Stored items
○ ○ ○

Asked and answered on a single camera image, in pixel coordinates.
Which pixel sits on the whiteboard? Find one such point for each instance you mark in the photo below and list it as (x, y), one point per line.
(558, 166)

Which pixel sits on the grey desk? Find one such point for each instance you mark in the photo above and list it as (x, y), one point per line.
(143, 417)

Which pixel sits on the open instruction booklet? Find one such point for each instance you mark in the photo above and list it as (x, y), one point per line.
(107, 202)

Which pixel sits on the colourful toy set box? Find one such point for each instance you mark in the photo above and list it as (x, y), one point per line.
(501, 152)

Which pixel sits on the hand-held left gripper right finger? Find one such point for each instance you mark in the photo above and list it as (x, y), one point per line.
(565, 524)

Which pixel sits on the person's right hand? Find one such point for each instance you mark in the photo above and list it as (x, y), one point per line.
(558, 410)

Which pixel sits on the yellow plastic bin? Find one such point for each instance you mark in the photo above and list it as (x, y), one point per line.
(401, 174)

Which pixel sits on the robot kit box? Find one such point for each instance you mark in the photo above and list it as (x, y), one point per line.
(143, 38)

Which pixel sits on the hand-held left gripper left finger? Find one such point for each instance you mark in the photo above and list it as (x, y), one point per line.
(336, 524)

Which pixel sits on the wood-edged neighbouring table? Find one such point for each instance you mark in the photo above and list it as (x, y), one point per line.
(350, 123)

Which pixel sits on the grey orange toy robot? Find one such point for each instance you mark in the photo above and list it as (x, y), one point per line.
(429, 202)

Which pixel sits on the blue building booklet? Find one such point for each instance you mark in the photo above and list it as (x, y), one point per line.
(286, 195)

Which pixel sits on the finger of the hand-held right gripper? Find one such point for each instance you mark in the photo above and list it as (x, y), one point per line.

○ ○ ○

== PROBLEM REQUIREMENTS ==
Start at the line containing "Which pixel sits on the robot" and transcribe through the end of the entries. Please keep both ends and add nothing.

== ANSWER AREA ==
Which pixel sits on the robot kit box? Find one such point for each instance you mark in the photo above and list it as (x, y), one point per line.
(143, 38)

Which pixel sits on the hand-held left gripper left finger? Find one such point for each instance you mark in the photo above and list it as (x, y), one point per line.
(336, 524)

Which pixel sits on the wood-edged neighbouring table? Find one such point for each instance you mark in the photo above and list it as (x, y), one point per line.
(350, 123)

Which pixel sits on the grey orange toy robot? Find one such point for each instance you mark in the photo above and list it as (x, y), one point per line.
(429, 202)

Which pixel sits on the blue building booklet? Find one such point for each instance you mark in the photo above and list it as (x, y), one point per line.
(286, 195)

Which pixel sits on the finger of the hand-held right gripper? Find one such point for each instance you mark in the photo above and list it as (x, y), one point per line.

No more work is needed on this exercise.